Douze années à la tête de la commune
Élue maire en 2014 après avoir été adjointe lors du mandat précédent, Carole Bergeri revient sur une expérience exigeante, marquée par des contraintes budgétaires fortes et des responsabilités accrues. « Être maire, ce n’est pas être adjoint. C’est un échelon au-dessus, avec davantage de responsabilités. » Le premier mandat a notamment été consacré à des travaux urgents et à l’entretien du patrimoine communal, dans un contexte financier contraint. « Le budget d’investissement d’une petite commune comme Saint-Marcel-de-Careiret n’est pas celui d’une grande ville. Il a fallu composer, prioriser, avancer pas à pas. »
Le second mandat a permis de voir aboutir plusieurs projets de long terme, fruit d’un travail préparatoire souvent invisible pour les habitants. « Entre le moment où l’on décide d’un projet et celui où il se réalise, il peut se passer beaucoup de temps. Il faut lever des freins, trouver des financements, frapper à plusieurs portes. »
Un mandat chahuté par les crises
Ce second mandat restera aussi marqué par une succession de crises inédites. « Personne n’avait prévu la pandémie de Covid, la crise énergétique, la guerre en Ukraine ou la crise économique. » Des événements qui ont lourdement pesé sur le fonctionnement municipal et sur la dynamique de l’équipe élue en 2020, installée tardivement en raison du report du second tour des municipales.
À ces difficultés se sont ajoutés des drames humains, avec le décès de plusieurs élus impliqués dans la vie communale. « Cela m’a beaucoup affectée. Ces personnes étaient partie prenante des projets. Le fait d’avoir pu les mener à terme, c’était aussi une manière de leur rendre hommage. »
Une transmission déjà engagée
Si elle ne sera pas candidate, Carole Bergeri assure que la continuité municipale est préparée. « Je préfère parler de transmission. Un noyau issu de la majorité actuelle est prêt à repartir et il a tout mon soutien. » Si la future équipe devra imposer sa propre méthode, la maire sortante se dit confiante : « Chacun doit apporter sa patte, même si la méthode est différente. C’est sain. »

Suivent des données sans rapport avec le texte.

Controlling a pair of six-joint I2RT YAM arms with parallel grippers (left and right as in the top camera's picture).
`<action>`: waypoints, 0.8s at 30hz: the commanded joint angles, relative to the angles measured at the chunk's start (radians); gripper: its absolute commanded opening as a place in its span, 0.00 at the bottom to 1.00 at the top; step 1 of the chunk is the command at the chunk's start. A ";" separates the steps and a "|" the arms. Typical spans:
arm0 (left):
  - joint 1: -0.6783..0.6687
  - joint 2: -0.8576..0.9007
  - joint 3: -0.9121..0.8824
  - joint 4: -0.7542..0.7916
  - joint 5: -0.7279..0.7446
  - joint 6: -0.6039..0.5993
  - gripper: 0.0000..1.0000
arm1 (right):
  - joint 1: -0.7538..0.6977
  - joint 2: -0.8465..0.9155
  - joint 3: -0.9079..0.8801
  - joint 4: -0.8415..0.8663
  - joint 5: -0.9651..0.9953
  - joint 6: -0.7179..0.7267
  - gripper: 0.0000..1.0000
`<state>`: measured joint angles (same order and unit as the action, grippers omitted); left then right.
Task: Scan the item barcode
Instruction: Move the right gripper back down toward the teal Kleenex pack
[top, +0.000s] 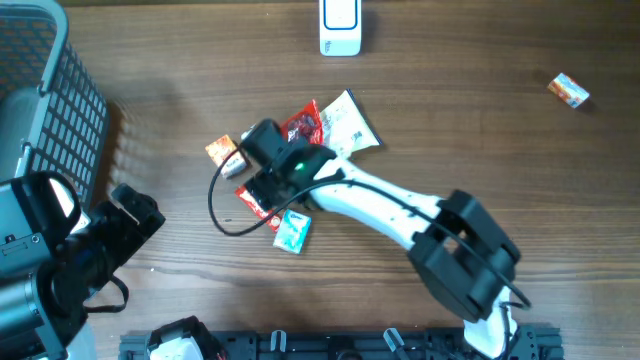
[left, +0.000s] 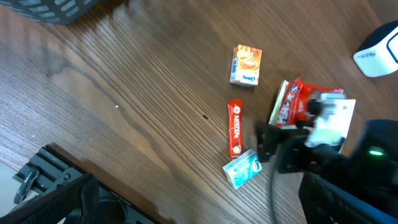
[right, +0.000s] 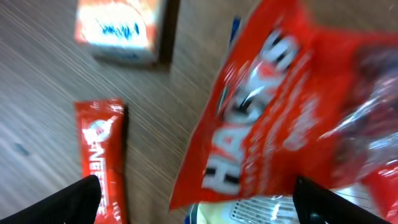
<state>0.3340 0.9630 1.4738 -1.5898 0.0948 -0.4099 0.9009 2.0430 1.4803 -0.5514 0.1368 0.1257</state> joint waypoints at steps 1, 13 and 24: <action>0.005 0.000 -0.002 0.002 -0.010 -0.013 1.00 | 0.016 0.033 -0.006 0.016 0.159 -0.017 0.99; 0.005 0.000 -0.002 0.002 -0.010 -0.013 1.00 | 0.016 0.035 -0.006 0.082 0.365 -0.026 0.85; 0.005 0.000 -0.002 0.002 -0.010 -0.013 1.00 | 0.025 0.040 -0.006 0.185 0.364 -0.203 0.87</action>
<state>0.3340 0.9630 1.4738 -1.5898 0.0948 -0.4099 0.9222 2.0613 1.4796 -0.3756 0.4736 -0.0334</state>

Se consacrer pleinement au département… et regarder vers le Sénat
Cette décision permet à Carole Bergeri de se recentrer sur son mandat de conseillère départementale du Gard, où elle exerce des responsabilités importantes en tant que questeure, notamment sur les contrats territoriaux, la politique contractuelle et les fonds européens. « Cela demande du temps, de la présence sur le territoire, et je le fais bien volontiers. »
L’élue ne cache pas non plus ses ambitions sénatoriales. « Ce n’est pas un secret : je souhaite me représenter aux élections sénatoriales. » Déjà candidate en 2020 sur la liste conduite par Denis Bouad, elle s’inscrit dans la continuité de ce parcours. « Je suis très attachée aux communes. Le Sénat représente les collectivités, et c’est un travail qui m’intéresse profondément. »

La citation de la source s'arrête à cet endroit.